• [Problem statement]: When you reach the line with "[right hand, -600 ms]" in the records below, begin transcribing exactly and continue up to and including the line with "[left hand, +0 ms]", leaving out every picture.

───── Records to use

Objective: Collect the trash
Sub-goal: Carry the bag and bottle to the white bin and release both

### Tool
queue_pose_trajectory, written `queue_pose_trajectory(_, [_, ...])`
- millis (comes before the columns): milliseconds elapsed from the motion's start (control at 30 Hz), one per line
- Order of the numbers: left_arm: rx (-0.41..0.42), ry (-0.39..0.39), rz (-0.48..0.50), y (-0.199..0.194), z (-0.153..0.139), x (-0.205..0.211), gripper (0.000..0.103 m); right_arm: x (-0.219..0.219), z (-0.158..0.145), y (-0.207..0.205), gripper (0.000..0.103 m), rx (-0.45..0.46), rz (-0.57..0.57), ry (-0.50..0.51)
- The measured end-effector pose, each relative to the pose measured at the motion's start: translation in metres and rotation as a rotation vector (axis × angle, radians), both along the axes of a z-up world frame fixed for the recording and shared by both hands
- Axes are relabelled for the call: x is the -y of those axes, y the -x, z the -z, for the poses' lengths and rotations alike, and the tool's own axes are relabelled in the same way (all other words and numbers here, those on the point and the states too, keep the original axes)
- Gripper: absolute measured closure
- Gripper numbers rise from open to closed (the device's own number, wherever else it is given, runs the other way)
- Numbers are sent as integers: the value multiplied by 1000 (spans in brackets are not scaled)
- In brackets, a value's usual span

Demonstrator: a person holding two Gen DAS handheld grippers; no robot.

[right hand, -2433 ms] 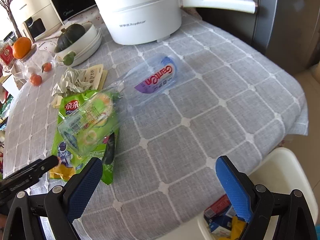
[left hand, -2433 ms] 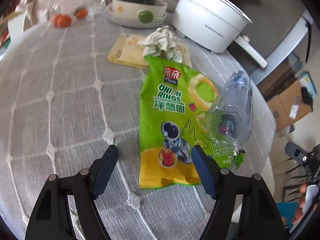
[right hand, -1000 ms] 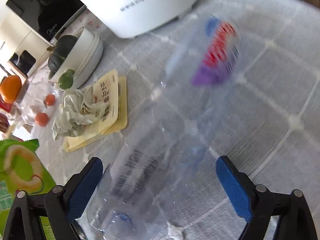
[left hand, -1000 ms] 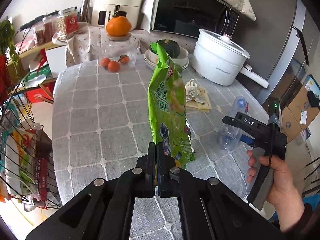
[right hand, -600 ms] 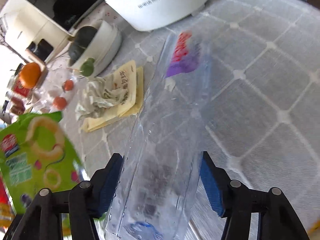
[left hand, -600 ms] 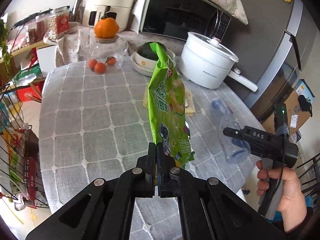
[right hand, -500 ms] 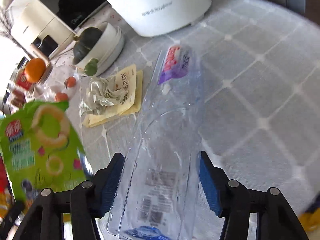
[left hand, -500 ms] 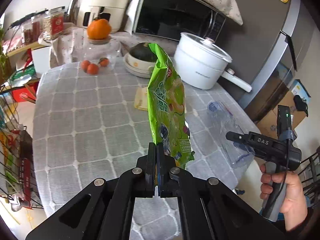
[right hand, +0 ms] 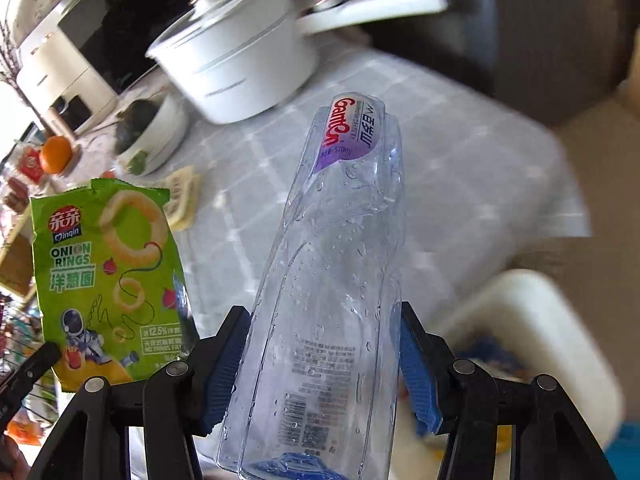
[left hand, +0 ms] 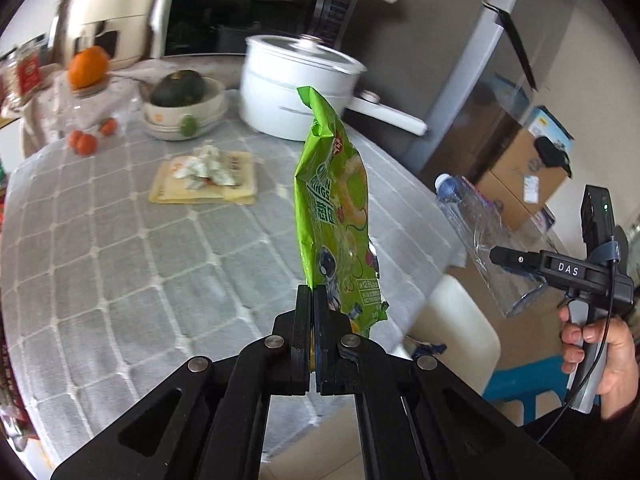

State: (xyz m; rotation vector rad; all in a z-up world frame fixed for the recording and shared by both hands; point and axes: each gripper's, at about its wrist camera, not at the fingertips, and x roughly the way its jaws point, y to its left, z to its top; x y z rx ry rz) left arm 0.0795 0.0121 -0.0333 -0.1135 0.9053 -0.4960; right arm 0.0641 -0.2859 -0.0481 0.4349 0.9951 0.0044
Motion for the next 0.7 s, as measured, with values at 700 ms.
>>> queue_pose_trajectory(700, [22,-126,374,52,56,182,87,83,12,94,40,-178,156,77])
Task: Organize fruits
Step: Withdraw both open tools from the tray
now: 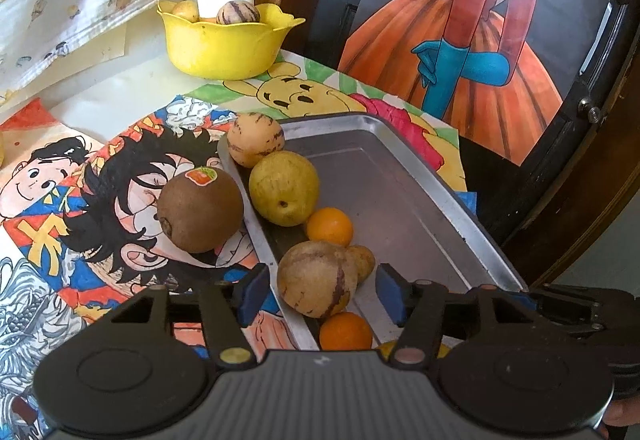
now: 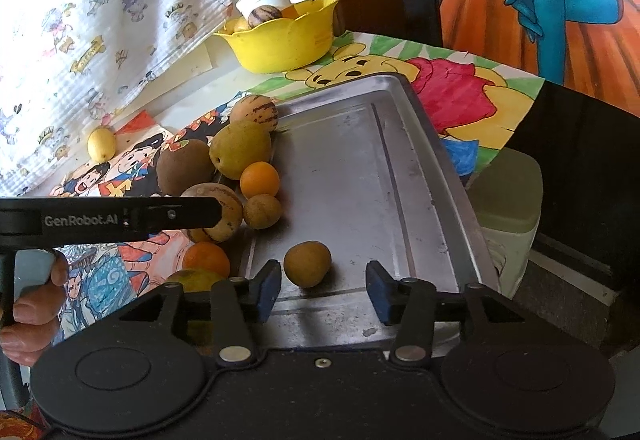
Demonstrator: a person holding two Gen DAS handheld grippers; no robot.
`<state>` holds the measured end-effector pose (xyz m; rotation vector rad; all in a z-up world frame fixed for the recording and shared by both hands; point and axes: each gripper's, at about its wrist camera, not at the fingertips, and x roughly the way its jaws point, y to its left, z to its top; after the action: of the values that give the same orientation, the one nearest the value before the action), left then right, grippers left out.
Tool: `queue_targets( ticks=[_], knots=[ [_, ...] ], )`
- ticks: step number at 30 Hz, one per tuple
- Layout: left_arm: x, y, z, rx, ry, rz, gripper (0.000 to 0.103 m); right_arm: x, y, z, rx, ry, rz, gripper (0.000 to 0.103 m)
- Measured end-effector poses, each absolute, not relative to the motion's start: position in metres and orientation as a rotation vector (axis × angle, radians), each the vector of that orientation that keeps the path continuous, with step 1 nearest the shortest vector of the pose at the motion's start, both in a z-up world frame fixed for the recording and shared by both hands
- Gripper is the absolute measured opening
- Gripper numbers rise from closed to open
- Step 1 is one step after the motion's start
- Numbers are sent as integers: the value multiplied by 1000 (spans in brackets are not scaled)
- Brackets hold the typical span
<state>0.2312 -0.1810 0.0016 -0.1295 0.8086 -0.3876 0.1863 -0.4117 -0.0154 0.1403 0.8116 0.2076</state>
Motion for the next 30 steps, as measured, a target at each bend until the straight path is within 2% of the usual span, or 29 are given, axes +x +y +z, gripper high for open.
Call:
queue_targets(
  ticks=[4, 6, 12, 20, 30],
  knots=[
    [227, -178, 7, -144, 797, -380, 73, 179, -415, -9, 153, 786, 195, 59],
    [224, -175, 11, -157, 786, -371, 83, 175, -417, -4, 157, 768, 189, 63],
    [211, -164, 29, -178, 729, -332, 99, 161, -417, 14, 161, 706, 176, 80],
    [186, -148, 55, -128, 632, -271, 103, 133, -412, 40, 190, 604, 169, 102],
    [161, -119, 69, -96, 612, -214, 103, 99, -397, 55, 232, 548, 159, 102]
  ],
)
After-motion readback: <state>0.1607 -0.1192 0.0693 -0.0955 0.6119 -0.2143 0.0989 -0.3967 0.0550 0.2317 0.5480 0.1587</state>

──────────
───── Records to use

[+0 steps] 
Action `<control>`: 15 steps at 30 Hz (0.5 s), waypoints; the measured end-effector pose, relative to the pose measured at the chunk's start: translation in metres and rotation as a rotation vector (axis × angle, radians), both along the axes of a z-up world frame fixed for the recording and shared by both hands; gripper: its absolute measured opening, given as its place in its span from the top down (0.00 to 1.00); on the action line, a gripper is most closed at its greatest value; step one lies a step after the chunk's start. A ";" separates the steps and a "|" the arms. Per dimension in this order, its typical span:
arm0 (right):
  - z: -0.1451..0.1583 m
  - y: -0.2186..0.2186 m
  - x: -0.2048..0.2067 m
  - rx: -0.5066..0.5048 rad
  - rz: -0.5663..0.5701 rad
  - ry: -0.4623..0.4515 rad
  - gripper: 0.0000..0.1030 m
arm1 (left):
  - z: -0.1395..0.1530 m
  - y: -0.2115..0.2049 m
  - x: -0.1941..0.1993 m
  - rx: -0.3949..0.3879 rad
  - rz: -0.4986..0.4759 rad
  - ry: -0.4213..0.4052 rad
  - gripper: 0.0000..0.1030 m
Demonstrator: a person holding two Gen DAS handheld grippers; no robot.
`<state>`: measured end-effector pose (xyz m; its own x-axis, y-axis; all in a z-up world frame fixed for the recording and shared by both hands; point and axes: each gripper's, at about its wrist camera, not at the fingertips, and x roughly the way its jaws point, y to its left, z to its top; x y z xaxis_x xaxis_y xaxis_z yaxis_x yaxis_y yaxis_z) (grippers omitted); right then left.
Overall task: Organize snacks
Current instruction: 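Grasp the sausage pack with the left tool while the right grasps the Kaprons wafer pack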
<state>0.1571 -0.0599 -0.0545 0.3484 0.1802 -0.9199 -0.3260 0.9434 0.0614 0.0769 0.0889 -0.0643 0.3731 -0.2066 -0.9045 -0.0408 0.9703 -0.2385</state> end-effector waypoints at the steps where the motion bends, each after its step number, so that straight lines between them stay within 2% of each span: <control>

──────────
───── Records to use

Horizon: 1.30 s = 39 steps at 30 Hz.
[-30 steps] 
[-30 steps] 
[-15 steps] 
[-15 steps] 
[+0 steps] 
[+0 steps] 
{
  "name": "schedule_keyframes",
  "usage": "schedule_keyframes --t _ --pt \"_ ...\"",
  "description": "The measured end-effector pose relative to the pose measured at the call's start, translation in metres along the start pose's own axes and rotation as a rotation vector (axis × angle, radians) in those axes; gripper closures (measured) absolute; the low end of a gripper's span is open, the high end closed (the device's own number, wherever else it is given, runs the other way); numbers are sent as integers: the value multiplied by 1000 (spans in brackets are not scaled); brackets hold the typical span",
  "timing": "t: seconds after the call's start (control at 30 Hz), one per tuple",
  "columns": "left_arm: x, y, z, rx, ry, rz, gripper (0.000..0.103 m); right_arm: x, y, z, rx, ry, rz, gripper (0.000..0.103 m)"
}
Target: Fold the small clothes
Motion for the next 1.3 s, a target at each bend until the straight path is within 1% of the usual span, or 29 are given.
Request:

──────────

• [Answer]:
[right hand, -600 ms] 
[left hand, -600 ms] 
[right hand, -500 ms] 
[left hand, -500 ms] 
[right hand, +0 ms] 
[left hand, +0 ms] 

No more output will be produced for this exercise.